I don’t know why I felt a need to have someone else tell me to go home and take care of myself. I guess I have always been better at keeping the rules than making them. During this time, I kept thinking someone would say, “Ok now it would be best for you to go home and let us work with your husband on his own.” This conversation was long in coming. Having worked in the medical field, I am well aware of the need to protect patients’ rights, to let them determine their own course through any illness. However, I think they should at least be presented with the options, and the possible consequences of those options. Again, I think part of the problem here was the upheaval occurring due to transition from one rehab facility to another. But I cannot lay all of the blame there.
After about a month of my being the ‘live-in-everything’ for Strokeman, the head nurse swung into action by first moving us to a room across from the nurse’s station. (I imagine they thought I might need some incentive to leave him in their care.) After that, she pulled me aside and informed me there was going to be a meeting with all of the practitioners involved in his rehab in which they would be instructing me to go home and rest and let the staff take care of him. I asked her why this had not been done before, and did not receive much of an answer. I think it was a case of people assuming they knew what the reaction would be before they even tried. I think they thought I would refuse to leave, when actually I was just wishing someone would give me permission to do so.
When the meeting came, instead of it being a discussion of what would be best for Strokeman’s recovery, it was more of a chastisement of him for the way he was exhausting me. It irritated me. Why were they chastising the man with brain damage for not making good decisions about what needed to happen? Weren’t they the professionals here?
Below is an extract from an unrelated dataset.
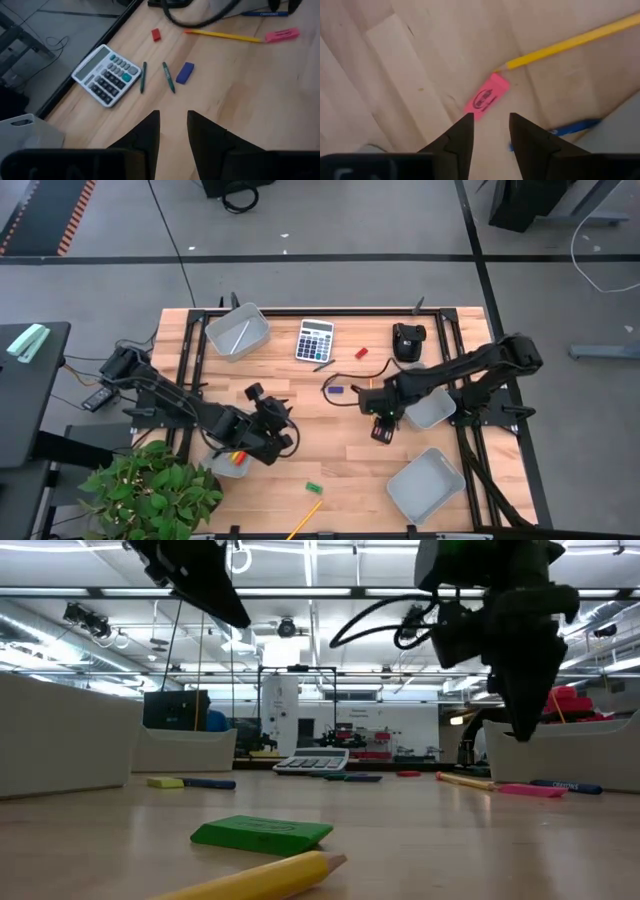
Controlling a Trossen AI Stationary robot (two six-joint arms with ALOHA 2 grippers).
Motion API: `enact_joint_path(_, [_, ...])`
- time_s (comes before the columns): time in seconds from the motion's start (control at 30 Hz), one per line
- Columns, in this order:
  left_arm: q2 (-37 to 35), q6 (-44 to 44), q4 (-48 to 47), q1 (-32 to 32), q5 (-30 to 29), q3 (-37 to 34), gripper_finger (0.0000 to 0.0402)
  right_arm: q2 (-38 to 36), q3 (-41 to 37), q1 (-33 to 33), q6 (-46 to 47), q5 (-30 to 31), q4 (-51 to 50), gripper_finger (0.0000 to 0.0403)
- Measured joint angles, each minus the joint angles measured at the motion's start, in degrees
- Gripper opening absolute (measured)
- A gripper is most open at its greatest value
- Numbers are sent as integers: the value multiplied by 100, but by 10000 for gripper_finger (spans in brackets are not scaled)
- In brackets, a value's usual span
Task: Sort crayons/erasers/pens/pencils in bins
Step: Put the pink eraser into the top left gray bin
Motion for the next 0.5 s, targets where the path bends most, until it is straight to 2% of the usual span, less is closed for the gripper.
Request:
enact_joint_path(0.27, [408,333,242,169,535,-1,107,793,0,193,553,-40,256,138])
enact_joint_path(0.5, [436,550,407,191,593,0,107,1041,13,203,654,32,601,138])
Their instructions to me were that I was to go home every night to sleep, so that I could come to his therapy sessions and learn what I needed to know in order to take care of him at home. Up until this point I had been taking a break during the rehab sessions to eat, rest, and take care of the business of life that was crumbling around me. I readily agreed.
Each evening I would leave around 8:00 to go home to sleep, and then get up in time to get back to the hospital to help him get ready for therapy. It was about this time that he began to complain if the therapy was too early. He would refuse to go down to the therapy room if he had not managed to “finish” in the bathroom. He would refuse to do certain tasks or to work with certain therapists. I could tell he was getting weary.
I found myself having to try to make decisions about his complaints and try to negotiate between him and the therapists. I didn’t know what I was doing, and was so tired I couldn’t ask questions without crying. I couldn’t tell when to give him his way and when to push him to do what he didn’t want to do. In reality, there is no pushing Strokeman to do what he doesn’t want to do, and everyone was getting pretty sick of trying. I was frustrated with him because I saw this opportunity for rehab as such a gift from the Lord. I felt that we should be taking advantage of every little thing they had to offer.
On the other hand, I was frustrated with the therapists for being pretty unimaginative when it came to working with him. The speech therapist, especially, seemed to only have one system of dealing with his cognitive difficulties. He has never been one to play games, whether they be word games like crossword puzzles, or computer games. I could certainly see the benefits to these things, having used these techniques to teach my children. To Strokeman they were insulting and tedious. He called them mickey mouse work. On the other hand (Tevye) he wasn’t capable of much else.
What I wanted was one person I could go to who would be able to help me figure out what was the best thing to do in any given situation. This person did not present herself. I know that part of my inability to make decisions had to do with just being in uncharted waters, but the majority of it was the fact that I was grieving some serious loss. I simply did not have any cope left past just getting up and facing the day. Not only had I lost my husband in many ways, but when I returned home, I found that for all practical purposes I had also lost my children. They weren’t sleeping at home any more. They were gone. It was unbearable.
Getting rest did help. It was the end of the school year, and I also began to go to some of the performances that my children were in. I began to work to connect with them again. I would spend the night at rehab with Strokeman on Saturday night so that I could leave and go to church on Sunday. It was hard to be there without him, but I knew I needed to be under sound teaching and I needed the fellowship of my church body.
Strokeman complained that he wasn’t sleeping. He complained that no one was checking on him. The nurses and techs would give me a report when I came in every day about how many times they had checked on him, how much sleep he was getting, etc. I guessed the truth was somewhere in the middle. The middle. That is where I seemed to take up residence. The middle – with people pulling me in every different direction-while a voice inside my head was screaming, “Can’t you see I have nothing left to give?”